Charles Michel © BELGA

Plaidoyer pour le sens des réalités: un politicien n’est pas un magicien

Cinq mois avant les élections, les présidents des partis profitent des réceptions de nouvel An pour promettre l’impayable et parfois même l’impossible. Ils risquent de le regretter.

Depuis quelques jours, les présidents des partis promettent aux électeurs monts et merveilles. Ils se comportent comme si une force secrète leur permettait d’accomplir des miracles.

Le MR du Premier ministre Charles Michel, par exemple, promet de baisser les impôts de 4 milliards. Le président Olivier Chastel a déclaré à plusieurs journaux francophones que son parti souhaite mettre en oeuvre une réforme fiscale au cours de la prochaine législature, où l’exonération fiscale – la partie des revenus non imposée – sera relevée de 8300 à 12.500 euros. Le fait qu’un groupe d’experts du Conseil supérieur des finances travaille à un rapport sur la réforme de l’impôt des personnes physiques (et sur son coût et ses recettes) n’empêche pas les libéraux francophones de lancer quelques idées en l’air. Comment cette réduction d’impôt sera-t-elle financée et où réalisera-t-on des économies? Pas un mot à ce sujet. Hocus Pocus!

Pour Elio Di Rupo, 2019 doit être l’année du retour de son PS. Un mandat de politique de droite MR/N-VA suffit :  » L’heure est à la reconquête ». Lors de son discours du Nouvel An à Bozar, il a présenté un certain nombre de propositions ambitieuses, telles qu’une pension de 65 ans au lieu de 67, des visites gratuites chez le médecin et le dentiste, une réduction de la TVA à 6% sur l’électricité et sur les prothèses, lunettes et appareils auditifs. Les socialistes francophones non plus n’ont pas soufflé mot sur la manière dont tout cela sera financé. Bibbity bobbity bou!

Alors que les partis francophones avancent surtout des thèmes socio-économiques, le président du CD&V Wouter Beke plaide pour  » la révolution de la raison ». Selon lui, l’électeur a le choix : le CD&V ou le chaos, une formule en train de s’user. Pour Bart De Wever, président de la N-VA, le confédéralisme reste  » la plus grande ambition « , mais la participation à un gouvernement est encore plus importante, tant que ce dernier met suffisamment l’accent sur la sécurité, la migration et la politique socio-économique. De Wever poursuit ainsi une fois de plus sa stratégie 2014. Il a amené la N-VA au gouvernement fédéral, mais les résultats que le parti peut présenter sont loin d’être convaincants, certainement dans le domaine financier et économique. Combien de fois peut-on recommencer le même tour ? Abracadabra !

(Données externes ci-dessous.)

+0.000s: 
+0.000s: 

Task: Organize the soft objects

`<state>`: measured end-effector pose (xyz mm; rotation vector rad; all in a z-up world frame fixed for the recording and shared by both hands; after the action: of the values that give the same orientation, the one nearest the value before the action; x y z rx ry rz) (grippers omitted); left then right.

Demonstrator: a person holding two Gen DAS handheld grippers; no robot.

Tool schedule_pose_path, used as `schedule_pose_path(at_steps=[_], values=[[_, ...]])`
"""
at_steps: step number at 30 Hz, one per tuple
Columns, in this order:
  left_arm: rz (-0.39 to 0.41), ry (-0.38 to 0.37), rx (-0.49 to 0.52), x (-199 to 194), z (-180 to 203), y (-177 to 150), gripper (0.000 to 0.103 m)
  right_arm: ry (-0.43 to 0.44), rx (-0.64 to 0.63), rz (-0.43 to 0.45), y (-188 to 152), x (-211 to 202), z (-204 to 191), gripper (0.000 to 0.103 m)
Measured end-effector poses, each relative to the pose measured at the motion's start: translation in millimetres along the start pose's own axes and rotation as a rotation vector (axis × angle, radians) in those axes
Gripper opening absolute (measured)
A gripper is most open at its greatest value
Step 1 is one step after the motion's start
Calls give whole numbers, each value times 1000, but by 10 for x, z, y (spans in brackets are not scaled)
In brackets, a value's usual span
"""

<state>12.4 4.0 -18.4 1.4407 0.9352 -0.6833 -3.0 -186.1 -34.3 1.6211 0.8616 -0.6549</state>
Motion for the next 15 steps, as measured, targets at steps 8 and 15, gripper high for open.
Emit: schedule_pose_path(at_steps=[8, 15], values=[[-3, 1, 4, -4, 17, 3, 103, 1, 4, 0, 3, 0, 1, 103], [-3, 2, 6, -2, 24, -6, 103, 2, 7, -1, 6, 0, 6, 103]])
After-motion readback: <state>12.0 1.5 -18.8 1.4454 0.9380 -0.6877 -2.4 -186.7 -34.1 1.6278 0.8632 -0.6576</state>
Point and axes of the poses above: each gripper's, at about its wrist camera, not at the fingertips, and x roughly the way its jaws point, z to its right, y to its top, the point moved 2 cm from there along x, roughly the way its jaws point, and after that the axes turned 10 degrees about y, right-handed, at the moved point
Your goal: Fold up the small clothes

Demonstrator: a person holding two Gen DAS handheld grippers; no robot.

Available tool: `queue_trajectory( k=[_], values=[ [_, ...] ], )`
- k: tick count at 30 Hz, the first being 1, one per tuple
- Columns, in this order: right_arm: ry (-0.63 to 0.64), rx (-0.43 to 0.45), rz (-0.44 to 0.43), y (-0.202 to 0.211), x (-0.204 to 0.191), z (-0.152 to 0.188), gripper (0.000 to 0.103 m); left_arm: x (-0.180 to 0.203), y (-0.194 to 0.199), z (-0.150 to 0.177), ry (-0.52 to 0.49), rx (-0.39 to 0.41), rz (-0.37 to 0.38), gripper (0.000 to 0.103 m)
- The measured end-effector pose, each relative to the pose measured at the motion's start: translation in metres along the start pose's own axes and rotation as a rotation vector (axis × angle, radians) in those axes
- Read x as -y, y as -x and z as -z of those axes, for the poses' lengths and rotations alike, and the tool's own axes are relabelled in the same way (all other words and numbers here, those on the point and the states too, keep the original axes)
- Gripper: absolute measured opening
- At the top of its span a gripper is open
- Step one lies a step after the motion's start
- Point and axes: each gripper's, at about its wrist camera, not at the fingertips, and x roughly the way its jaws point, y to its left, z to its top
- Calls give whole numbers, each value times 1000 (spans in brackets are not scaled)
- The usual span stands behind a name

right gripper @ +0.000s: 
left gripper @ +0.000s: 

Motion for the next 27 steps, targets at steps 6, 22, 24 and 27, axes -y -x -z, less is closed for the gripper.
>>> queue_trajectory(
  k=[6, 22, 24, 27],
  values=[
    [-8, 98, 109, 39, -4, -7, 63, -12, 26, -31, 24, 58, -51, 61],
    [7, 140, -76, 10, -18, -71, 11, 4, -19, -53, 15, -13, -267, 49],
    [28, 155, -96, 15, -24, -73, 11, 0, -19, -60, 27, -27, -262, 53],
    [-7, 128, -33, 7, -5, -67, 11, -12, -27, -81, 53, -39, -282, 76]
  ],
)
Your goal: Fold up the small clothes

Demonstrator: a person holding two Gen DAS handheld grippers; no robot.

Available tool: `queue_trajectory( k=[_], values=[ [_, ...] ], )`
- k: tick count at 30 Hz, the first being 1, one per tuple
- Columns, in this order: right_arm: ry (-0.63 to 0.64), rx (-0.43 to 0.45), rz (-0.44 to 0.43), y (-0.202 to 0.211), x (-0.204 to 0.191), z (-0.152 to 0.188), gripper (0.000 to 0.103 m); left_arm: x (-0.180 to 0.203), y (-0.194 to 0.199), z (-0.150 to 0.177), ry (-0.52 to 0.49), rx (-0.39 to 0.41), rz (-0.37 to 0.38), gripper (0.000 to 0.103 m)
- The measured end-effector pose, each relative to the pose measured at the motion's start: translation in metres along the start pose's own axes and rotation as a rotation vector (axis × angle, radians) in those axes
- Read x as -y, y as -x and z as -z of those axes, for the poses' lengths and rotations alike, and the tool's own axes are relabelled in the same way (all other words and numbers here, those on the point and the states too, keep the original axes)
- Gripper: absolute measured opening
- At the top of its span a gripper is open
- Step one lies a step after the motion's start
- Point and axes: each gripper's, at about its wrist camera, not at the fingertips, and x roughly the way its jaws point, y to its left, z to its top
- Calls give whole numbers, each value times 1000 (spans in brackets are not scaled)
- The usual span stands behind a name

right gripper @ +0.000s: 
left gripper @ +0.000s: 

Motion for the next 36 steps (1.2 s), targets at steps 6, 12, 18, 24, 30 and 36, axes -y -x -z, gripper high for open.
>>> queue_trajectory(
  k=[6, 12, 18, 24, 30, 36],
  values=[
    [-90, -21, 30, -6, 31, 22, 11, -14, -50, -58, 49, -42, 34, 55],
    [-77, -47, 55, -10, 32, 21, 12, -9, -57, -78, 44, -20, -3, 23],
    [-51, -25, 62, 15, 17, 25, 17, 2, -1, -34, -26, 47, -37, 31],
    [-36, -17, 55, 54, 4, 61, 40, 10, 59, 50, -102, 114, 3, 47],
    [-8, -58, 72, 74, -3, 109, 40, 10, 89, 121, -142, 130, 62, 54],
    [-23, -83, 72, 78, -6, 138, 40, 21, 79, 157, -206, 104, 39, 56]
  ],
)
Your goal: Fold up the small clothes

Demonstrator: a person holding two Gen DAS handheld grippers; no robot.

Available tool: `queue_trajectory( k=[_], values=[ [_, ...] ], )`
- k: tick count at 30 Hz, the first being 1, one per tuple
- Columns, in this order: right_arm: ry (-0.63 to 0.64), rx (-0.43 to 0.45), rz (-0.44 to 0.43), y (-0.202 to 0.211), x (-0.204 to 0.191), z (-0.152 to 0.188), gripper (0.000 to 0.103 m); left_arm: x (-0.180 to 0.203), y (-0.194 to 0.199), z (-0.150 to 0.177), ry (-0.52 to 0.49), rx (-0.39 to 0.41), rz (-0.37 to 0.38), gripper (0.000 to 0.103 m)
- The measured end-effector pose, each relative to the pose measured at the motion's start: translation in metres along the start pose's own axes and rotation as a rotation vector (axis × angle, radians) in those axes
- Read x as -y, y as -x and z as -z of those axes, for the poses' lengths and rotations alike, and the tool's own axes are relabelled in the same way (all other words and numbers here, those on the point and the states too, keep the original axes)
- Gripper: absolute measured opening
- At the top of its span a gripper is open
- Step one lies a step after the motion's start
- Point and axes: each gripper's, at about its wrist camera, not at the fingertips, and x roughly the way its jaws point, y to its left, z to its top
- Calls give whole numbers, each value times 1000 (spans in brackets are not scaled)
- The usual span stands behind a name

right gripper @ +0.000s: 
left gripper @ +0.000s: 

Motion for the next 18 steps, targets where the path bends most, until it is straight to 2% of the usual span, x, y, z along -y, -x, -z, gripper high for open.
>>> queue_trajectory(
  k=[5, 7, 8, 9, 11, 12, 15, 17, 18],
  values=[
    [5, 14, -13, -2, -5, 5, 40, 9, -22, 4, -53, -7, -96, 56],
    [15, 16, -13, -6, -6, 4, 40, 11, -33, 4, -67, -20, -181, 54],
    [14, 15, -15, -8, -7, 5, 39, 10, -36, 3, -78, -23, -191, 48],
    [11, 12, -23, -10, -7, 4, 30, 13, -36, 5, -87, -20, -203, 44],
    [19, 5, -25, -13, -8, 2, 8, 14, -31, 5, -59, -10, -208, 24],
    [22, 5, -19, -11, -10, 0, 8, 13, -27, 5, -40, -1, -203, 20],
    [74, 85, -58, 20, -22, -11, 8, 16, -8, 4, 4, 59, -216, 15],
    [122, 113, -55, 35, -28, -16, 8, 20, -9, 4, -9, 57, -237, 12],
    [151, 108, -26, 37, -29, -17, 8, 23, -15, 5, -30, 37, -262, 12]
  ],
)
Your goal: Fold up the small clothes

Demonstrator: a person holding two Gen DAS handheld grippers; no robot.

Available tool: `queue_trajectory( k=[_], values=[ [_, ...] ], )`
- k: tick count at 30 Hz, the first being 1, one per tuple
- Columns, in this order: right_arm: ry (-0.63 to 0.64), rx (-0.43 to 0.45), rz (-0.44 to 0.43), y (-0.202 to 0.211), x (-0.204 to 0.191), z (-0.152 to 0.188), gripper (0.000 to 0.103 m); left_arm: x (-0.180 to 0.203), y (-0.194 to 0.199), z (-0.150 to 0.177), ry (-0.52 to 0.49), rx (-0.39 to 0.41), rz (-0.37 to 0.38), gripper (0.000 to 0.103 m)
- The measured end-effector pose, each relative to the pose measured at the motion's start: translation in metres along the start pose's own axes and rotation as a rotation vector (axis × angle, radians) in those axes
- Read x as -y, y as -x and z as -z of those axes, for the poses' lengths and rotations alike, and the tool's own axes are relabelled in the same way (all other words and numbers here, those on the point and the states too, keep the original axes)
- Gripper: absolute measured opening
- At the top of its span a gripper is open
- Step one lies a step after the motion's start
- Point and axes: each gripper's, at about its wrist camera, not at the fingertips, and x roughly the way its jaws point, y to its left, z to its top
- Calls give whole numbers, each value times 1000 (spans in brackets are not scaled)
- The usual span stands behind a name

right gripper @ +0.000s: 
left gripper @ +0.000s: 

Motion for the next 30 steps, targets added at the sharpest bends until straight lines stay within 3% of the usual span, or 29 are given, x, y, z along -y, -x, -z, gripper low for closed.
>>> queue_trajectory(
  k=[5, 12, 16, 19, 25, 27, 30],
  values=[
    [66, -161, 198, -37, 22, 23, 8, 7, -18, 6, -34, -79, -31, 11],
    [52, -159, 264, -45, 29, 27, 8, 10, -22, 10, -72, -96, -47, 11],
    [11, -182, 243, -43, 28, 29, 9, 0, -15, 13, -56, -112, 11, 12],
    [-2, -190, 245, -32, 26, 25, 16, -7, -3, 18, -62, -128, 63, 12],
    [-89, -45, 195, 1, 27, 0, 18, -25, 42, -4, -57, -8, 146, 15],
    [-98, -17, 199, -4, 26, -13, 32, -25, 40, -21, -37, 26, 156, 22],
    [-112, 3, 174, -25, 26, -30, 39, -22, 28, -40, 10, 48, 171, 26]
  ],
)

Les Open VLD, SP.A et Groen tiendront leur réception du Nouvel An ce week-end et on a hâte de voir ce qu’ils vont sortir de leur chapeau. Bien entendu, les réceptions du Nouvel An devraient être utilisées pour motiver et stimuler les supporters, surtout à présent que le Super Dimanche – avec les élections flamandes, fédérales et européennes – approche rapidement. Cependant, on peut s’attendre à un certain réalisme de la part des politiciens, surtout maintenant. Notre dette nationale est encore très élevée. Il y a trop peu de gens au travail. En ce qui concerne la quasi-totalité de nos performances économiques, nous sommes en queue du peloton européen. Et les perspectives ne sont pas roses. Le monde, et l’Europe en particulier, attend un fléchissement de l’économie, tandis qu’en Belgique, la facture du vieillissement ne cesse d’augmenter. Sésame ouvre-toi? Malheureusement les portes des salles du trésor ne s’ouvriront pas par une formule magique.

Les promesses impossibles à tenir des politiciens insupportent de plus en plus. Les gens se détournent de la politique. Ils descendent dans la rue vêtus de gilets jaunes pour crier leur impuissance, ils se tournent vers des frimeurs rapides, mais dangereux qui jettent encore plus de poudre aux yeux. Aussi grande que puisse être la tentation de ces jours-ci, un politicien ne devrait pas se présenter comme un magicien. Ce serait déjà pas mal de faire preuve d’un peu de réalisme. De faire de son mieux tous les jours sur les bancs du parlement ou du gouvernement, tout comme les enfants sur les bancs de l’école.